I’m getting a 1/2” sheet of steel laser cut with 5/8” holes on a 2” grid. I wasn’t going to chamfer the edges of the holes, but am concerned that I might need them on the backside for the ball lock bolts. Do any of you have problems getting the ball lock bolts to tighten up with non chamfered holes on the bottom? I would think that chamfering would help but wouldn’t be completely necessary. Am I wrong?
Also, any ideas for a specific countersink bit to buy if I do? I’m finding lots of 3/4” bits but nothing bigger and not sure if that’s large enough.
When the balls push out, instead of making contact with the sharp edge with little contact, they hit a flat surface with more contact. They will hold better.
The sharp edge can damage or make an impression on the clamp pin or rod depending on clamp style. This will cause the clamp to not slide very well through the hole. Or worse the clamp will deform the hole. These scenarios depend on table thickness, hole to pin clearance, pin/rod and table hardness. Some clamps styles are to strong for the table top and cause hole distortion.

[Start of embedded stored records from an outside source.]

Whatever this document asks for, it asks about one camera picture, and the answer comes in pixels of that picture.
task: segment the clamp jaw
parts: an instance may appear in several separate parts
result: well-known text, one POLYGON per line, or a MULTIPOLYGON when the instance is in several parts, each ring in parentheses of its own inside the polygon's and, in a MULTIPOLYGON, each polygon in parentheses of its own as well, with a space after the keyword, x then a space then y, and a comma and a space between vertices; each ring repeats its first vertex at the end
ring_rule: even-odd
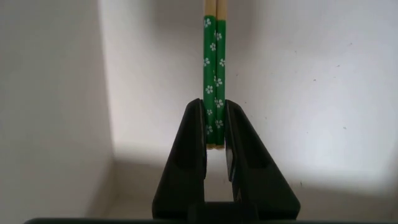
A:
POLYGON ((152 202, 153 218, 189 222, 295 220, 300 202, 242 108, 225 103, 228 179, 233 202, 205 202, 206 132, 203 101, 185 109, 152 202))

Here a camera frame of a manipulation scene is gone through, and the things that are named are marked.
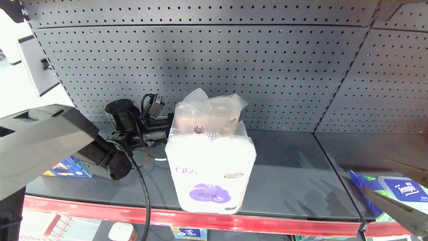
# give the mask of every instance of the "tissue package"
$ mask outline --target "tissue package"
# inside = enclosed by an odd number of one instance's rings
[[[91,178],[92,173],[89,171],[85,163],[71,156],[65,158],[62,162],[47,170],[42,175],[44,176],[62,176],[62,177],[77,177]]]
[[[165,152],[181,208],[234,214],[244,199],[256,159],[238,95],[209,99],[197,89],[175,108]]]
[[[360,192],[363,187],[367,187],[372,191],[428,214],[428,189],[410,178],[385,176],[374,178],[360,175],[353,171],[350,171],[349,175]],[[364,195],[363,199],[373,212],[376,221],[394,221]]]
[[[206,229],[192,229],[171,226],[172,234],[176,239],[191,239],[207,241]]]

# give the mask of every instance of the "blue tissue package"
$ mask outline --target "blue tissue package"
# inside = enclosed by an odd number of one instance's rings
[[[92,173],[89,171],[87,165],[73,156],[65,158],[62,162],[43,173],[43,175],[79,178],[92,177]]]
[[[372,191],[428,214],[428,189],[407,177],[381,176],[374,178],[357,174],[353,171],[350,171],[349,175],[352,182],[360,192],[363,187],[366,187]],[[388,214],[383,212],[382,209],[372,203],[363,194],[362,196],[370,210],[373,212],[376,221],[394,221]]]
[[[193,229],[171,226],[171,231],[176,239],[191,239],[207,241],[206,229]]]

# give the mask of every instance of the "pegboard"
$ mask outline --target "pegboard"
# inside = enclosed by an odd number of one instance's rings
[[[332,24],[367,26],[377,1],[22,1],[32,28],[135,24]]]
[[[249,129],[310,132],[365,28],[104,26],[34,33],[84,114],[103,114],[116,99],[138,104],[146,93],[166,97],[166,114],[202,88],[209,97],[237,93],[244,98],[249,106],[241,118],[263,120]]]
[[[317,131],[371,125],[367,130],[426,133],[427,123],[428,33],[372,29]]]
[[[83,114],[91,122],[109,123],[109,119],[104,114]],[[248,130],[276,130],[276,131],[295,131],[295,132],[311,132],[314,129],[316,121],[302,120],[254,120],[243,119],[245,128]]]
[[[377,20],[374,27],[428,32],[428,2],[404,4],[390,20]]]
[[[428,134],[424,124],[321,122],[317,133]]]

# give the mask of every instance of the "toilet paper package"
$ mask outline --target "toilet paper package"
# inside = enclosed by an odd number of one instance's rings
[[[181,208],[234,214],[244,199],[256,159],[238,95],[209,99],[197,89],[175,108],[165,151]]]

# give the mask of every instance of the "gray metal shelf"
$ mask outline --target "gray metal shelf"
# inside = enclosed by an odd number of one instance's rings
[[[111,124],[97,123],[101,135]],[[359,222],[360,216],[332,166],[310,133],[249,130],[257,151],[244,204],[238,214]],[[151,155],[163,157],[161,148]],[[137,162],[143,153],[135,151]],[[168,162],[143,168],[153,208],[180,210]],[[144,207],[136,172],[119,181],[99,177],[42,176],[27,186],[27,194],[120,206]]]
[[[97,233],[92,241],[105,241],[108,240],[108,232],[111,226],[115,222],[102,221],[98,227]],[[144,224],[133,224],[135,230],[138,233],[137,240],[141,239],[141,235],[144,231]],[[176,239],[172,234],[170,227],[167,226],[155,226],[151,225],[149,229],[149,235],[147,241],[180,241],[183,239]],[[248,241],[291,241],[291,237],[288,235],[280,234],[266,234],[266,233],[248,233],[248,232],[228,232],[222,230],[208,230],[209,241],[220,241],[220,240],[248,240]]]
[[[399,175],[384,166],[380,160],[389,158],[418,165],[426,162],[428,156],[428,135],[316,133],[315,136],[350,193],[361,217],[368,221],[373,221],[375,217],[352,183],[348,172],[353,170],[374,177]]]

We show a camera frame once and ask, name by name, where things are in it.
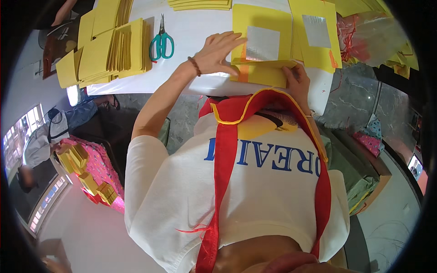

The tacking bolts like to have the chamfer to help retract the ball when you remove it from the hole. The chamfer also puts the load on an area that when the ball contacts the chamfer it distorts an area that won’t deform the hole ID. Also these cases are dependent on table material/ thickness and bolt design. Some bolts have 2,3,or 4 balls.
Overall is just good machining practice to put a small chamfer on the bottom.
Heh Jason / everyone ,
I saw in one of you videos you chamfered with a hand drill, and I think I saw you use one of those little air tools that seem to be popular right now, which do you recommend? Until I saw you use the hand drill I had assumed I was gonna use the mag drill again with a Weldon chamfer bit. Any one else got a preference/ experience? I started cutting a 4 x 10 piece out of 10 x 10 sheet of 5/8” yesterday, slowly getting closer to haveing to sell kidney to buy me a fireball fixture tooling kit!
I’d use a drill chamfer bit as my first choice. It’s much faster and has a better surface finish. Use the other air chamfer tool for the bottom and top plate edges. It’ leaves a more consistent chamfer than a grinder on longer surfaces. Then hit the edge with 220 grit on a orbital sander.